Separately, the ED has once again sent summons to Singham, based in Shanghai, to depose before the agency as statements of key persons in the case point towards his alleged role in funding the activities of NewsClick and its editor Prabir Purkayastha. While the latter vehemently denies the charges, the ambit of the ED probe is widening after sources disclosed that several statements and evidence in the case point towards a larger global nexus of non-profit organisations and shell companies, allegedly running with the funds of the US millionaire, which directly or indirectly went into the unexplained FDI of Rs 9.59 crore received by way of subscription of shares of PPK Newsclick Studio Pvt Ltd, a loss-making company, at a premium from a non-existent company (registration cancelled), a US-based World Wide Media Holdings, in April 2018. The summons have been issued for January 2024.
Unlike China, India has a Mutual Legal Assistance Treaty with the US for legal assistance in criminal matters and it has taken this route to dispatch the summons sent by the ED to the Ministry of Home Affairs and then taken up by the Ministry of External Affairs. Sources disclosed the summons have been issued to the office bearers of two foundations with linkages to Singham’s family, through which the money was allegedly flowing in for NewsClick’s operations. While the summons by the ED through a similar diplomatic route to China did not yield any result earlier, fresh dates for the office bearers of two charities in the US and Singham to visit India and make themselves available for questioning are in January.
If Singham decides to visit India, it won’t be his first visit to New Delhi. Investigators have records of the American citizen’s frequent travels to India before the Covid pandemic. On more than one occasion he came to Delhi and also travelled to Bangalore and other cities. During these visits, sources said, he met Purkayastha and other accused in the NewsClick case. Sources said it was only after the pandemic that Singham went to Shanghai and settled there to run the operations from Chinese soil. Besides the one-time FDI to NewsClick, the money trail of remittances from nearly five companies, including more than Rs 75 crore from American arms and the individual consultancy earned by some of the accused is also under the ED scanner.

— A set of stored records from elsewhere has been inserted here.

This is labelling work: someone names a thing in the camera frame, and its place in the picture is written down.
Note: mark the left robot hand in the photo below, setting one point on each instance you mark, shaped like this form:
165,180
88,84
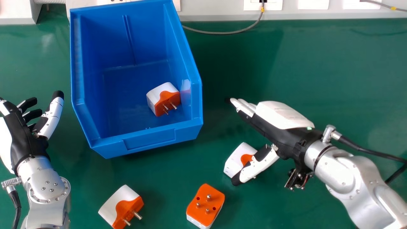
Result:
19,133

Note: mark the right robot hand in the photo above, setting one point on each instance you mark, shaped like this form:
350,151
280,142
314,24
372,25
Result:
279,127

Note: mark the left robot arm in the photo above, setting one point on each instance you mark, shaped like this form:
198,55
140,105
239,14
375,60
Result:
43,190

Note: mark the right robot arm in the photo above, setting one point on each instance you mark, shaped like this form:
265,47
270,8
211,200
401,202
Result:
353,181

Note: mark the white-and-orange plug adapter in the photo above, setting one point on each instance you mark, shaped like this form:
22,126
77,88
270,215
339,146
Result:
122,207
163,99
206,205
237,159

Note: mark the white socket strip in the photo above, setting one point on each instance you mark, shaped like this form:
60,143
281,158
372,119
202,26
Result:
263,4

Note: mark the blue plastic bin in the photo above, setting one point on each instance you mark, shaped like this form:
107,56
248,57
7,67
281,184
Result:
133,76

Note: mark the white socket plate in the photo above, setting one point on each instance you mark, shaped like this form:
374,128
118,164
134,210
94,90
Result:
362,4
313,4

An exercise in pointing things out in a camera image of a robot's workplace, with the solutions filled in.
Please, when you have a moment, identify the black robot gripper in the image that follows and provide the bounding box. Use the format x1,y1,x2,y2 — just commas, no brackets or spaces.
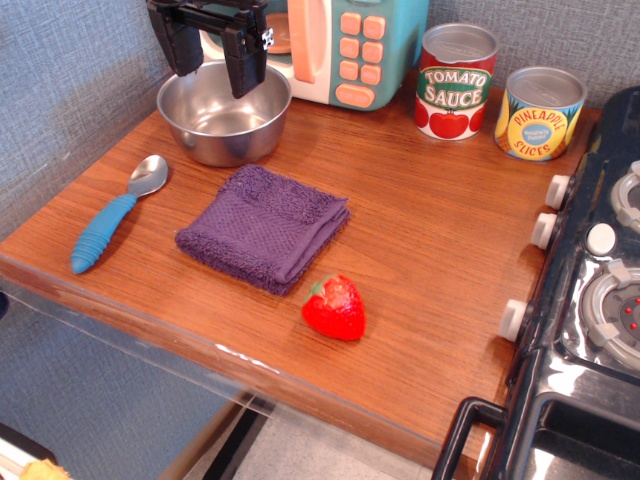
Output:
146,0,269,99

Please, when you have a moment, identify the blue handled metal spoon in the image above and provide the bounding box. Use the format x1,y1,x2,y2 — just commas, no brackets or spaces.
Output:
70,154,169,274

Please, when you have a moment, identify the purple folded cloth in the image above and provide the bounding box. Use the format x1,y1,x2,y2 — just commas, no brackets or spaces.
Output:
176,165,350,296

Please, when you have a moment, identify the red toy strawberry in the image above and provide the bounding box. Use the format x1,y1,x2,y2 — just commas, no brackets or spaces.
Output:
301,275,366,341

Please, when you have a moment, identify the stainless steel bowl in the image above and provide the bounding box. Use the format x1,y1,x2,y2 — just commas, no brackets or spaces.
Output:
156,60,292,168

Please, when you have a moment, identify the teal toy microwave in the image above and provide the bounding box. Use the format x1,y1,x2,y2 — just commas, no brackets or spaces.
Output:
199,0,431,112

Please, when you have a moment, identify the tomato sauce can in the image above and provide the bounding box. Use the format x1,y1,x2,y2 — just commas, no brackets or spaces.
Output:
414,23,499,141

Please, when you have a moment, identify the pineapple slices can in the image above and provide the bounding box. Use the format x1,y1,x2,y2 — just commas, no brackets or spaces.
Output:
494,66,587,162

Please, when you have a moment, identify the white stove knob upper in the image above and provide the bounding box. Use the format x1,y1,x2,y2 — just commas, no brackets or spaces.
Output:
545,175,571,210

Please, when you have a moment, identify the white stove knob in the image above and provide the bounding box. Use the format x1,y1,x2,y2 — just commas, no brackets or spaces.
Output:
499,299,528,342
530,213,557,250
545,175,571,210

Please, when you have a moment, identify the white stove knob middle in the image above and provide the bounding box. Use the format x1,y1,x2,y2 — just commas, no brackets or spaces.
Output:
530,213,557,250

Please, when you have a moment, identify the white stove knob lower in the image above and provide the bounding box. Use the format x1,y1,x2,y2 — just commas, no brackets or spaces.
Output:
499,299,528,342

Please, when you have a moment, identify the white round stove button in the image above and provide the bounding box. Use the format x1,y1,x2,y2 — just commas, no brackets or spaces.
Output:
586,223,616,256

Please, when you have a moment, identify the grey stove burner rear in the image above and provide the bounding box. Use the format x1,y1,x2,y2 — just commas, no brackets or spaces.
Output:
610,160,640,233

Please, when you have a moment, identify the grey stove burner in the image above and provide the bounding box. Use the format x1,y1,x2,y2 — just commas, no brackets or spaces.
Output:
610,160,640,233
580,259,639,371

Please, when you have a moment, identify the yellow object bottom left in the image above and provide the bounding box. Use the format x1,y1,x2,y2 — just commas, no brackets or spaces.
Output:
19,459,71,480

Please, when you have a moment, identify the grey stove burner front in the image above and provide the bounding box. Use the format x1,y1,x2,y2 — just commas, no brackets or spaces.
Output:
580,259,639,371

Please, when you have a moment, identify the black toy stove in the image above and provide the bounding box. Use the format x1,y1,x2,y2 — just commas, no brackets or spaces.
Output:
431,85,640,480

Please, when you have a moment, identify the black oven door handle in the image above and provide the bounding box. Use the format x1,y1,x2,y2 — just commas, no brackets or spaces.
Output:
432,397,508,479

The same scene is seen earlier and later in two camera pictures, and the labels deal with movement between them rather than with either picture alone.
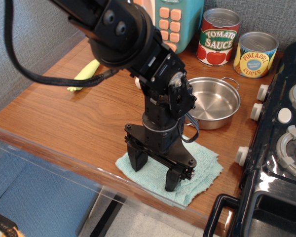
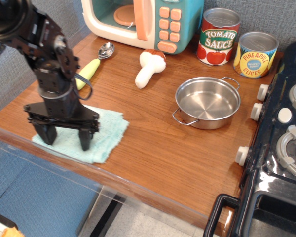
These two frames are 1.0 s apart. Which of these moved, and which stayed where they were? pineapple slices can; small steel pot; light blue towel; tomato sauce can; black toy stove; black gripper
Moved: light blue towel; black gripper
Stayed: small steel pot; tomato sauce can; black toy stove; pineapple slices can
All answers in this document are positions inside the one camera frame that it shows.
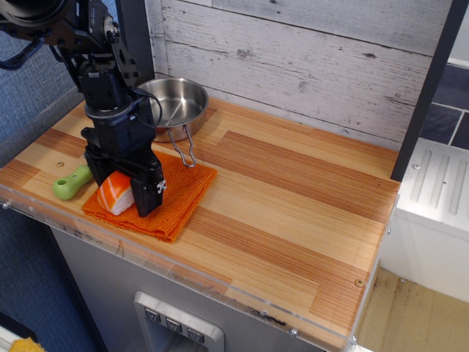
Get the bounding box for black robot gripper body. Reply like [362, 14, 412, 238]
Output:
[81, 97, 163, 180]

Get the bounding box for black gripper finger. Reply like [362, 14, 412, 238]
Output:
[130, 175, 166, 217]
[84, 150, 119, 186]

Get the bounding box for orange white salmon sushi toy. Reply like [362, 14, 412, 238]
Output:
[97, 171, 135, 216]

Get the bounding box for orange cloth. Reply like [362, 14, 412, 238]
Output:
[83, 152, 217, 243]

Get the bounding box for small steel pan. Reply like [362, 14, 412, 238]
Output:
[138, 78, 209, 168]

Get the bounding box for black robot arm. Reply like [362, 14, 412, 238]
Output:
[1, 1, 166, 217]

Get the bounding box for steel cabinet with button panel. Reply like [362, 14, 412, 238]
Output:
[52, 229, 357, 351]

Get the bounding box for yellow object at corner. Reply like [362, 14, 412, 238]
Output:
[8, 338, 45, 352]

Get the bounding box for white radiator cover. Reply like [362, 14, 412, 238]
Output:
[380, 139, 468, 301]

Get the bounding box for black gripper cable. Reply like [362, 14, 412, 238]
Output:
[131, 86, 164, 129]

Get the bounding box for green handled grey spatula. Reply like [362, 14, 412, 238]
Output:
[52, 165, 93, 200]

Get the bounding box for dark vertical post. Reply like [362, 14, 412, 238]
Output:
[391, 0, 468, 182]

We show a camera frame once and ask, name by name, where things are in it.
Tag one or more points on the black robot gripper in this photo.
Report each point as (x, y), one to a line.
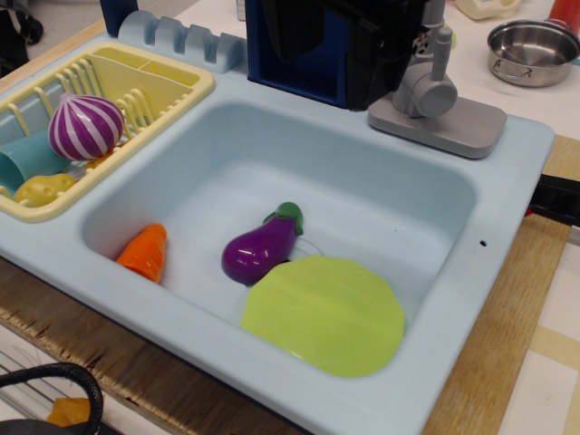
(381, 37)

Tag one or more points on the grey faucet lever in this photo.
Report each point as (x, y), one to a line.
(441, 44)

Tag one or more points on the dark blue box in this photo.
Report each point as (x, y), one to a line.
(293, 46)

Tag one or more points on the grey toy faucet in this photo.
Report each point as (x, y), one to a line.
(432, 113)

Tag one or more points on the cream plastic toy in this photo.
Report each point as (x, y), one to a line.
(484, 9)

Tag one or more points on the small steel pot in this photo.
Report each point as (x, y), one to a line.
(529, 53)

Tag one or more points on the red cup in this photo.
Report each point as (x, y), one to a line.
(565, 12)

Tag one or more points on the yellow dish rack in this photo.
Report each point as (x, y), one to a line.
(152, 92)

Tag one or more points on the black clamp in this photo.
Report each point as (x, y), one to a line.
(557, 199)

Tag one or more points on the purple toy eggplant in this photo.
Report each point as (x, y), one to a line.
(246, 259)

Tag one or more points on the lime green plastic plate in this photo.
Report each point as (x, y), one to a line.
(329, 312)

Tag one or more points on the purple striped toy onion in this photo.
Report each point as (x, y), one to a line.
(85, 127)

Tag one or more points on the orange toy carrot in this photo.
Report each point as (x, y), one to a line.
(146, 253)

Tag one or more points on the teal plastic cup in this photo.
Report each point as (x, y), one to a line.
(26, 158)

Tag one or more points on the yellow toy potato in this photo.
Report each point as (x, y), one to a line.
(39, 191)

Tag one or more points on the wooden board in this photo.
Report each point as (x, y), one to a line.
(472, 400)

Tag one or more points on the orange tape piece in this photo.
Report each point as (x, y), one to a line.
(68, 412)

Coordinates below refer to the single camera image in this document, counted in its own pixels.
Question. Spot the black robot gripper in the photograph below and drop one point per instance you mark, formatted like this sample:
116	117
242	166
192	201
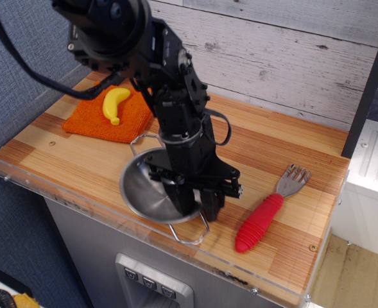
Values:
192	163

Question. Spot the silver metal bowl with handles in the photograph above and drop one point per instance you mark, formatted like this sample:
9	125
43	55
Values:
150	199

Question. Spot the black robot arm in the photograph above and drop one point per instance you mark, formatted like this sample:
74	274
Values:
123	39

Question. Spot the clear acrylic table guard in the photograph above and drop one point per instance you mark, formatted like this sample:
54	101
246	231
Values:
287	106

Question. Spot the silver dispenser button panel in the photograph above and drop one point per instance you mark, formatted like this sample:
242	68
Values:
150	284

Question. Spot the silver toy fridge cabinet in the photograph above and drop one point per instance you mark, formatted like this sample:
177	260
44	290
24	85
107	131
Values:
94	247

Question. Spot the yellow toy banana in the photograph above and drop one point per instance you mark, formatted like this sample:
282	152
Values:
111	102

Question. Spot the orange knitted cloth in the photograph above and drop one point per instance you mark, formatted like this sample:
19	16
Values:
88	118

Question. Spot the white ridged side unit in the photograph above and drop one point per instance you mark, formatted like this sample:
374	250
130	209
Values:
355	217

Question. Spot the red handled metal spatula fork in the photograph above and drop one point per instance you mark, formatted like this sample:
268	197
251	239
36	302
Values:
257	223

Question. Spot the dark right vertical post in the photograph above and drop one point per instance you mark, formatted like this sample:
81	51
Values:
362	111

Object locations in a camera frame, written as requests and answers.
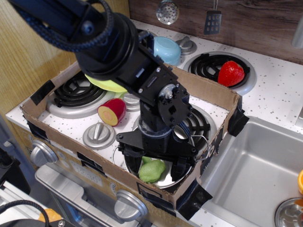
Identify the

Investigators have found that the news uploaded as dispatches by the online portal did not match with the claims of alleged export of services by the accused as the online content suited certain foreign agendas, especially at a time when the Indian agencies have been raising a red flag over the CCP and its propaganda wing’s influence operations worldwide.
Beijing’s agenda and alleged anti-India activities first came under the scanner of Delhi police special cell which arrested Purkayastha and others under the anti-terror law. Sources said, Singham and Purkayastha knew each other from the time the former’s company ThoughtWorks became their meeting ground for future associations.
Whether Singham’s funding came from China or his company funds, or were they two sides of the same coin is now the big question as investigators crack the foreign nexus.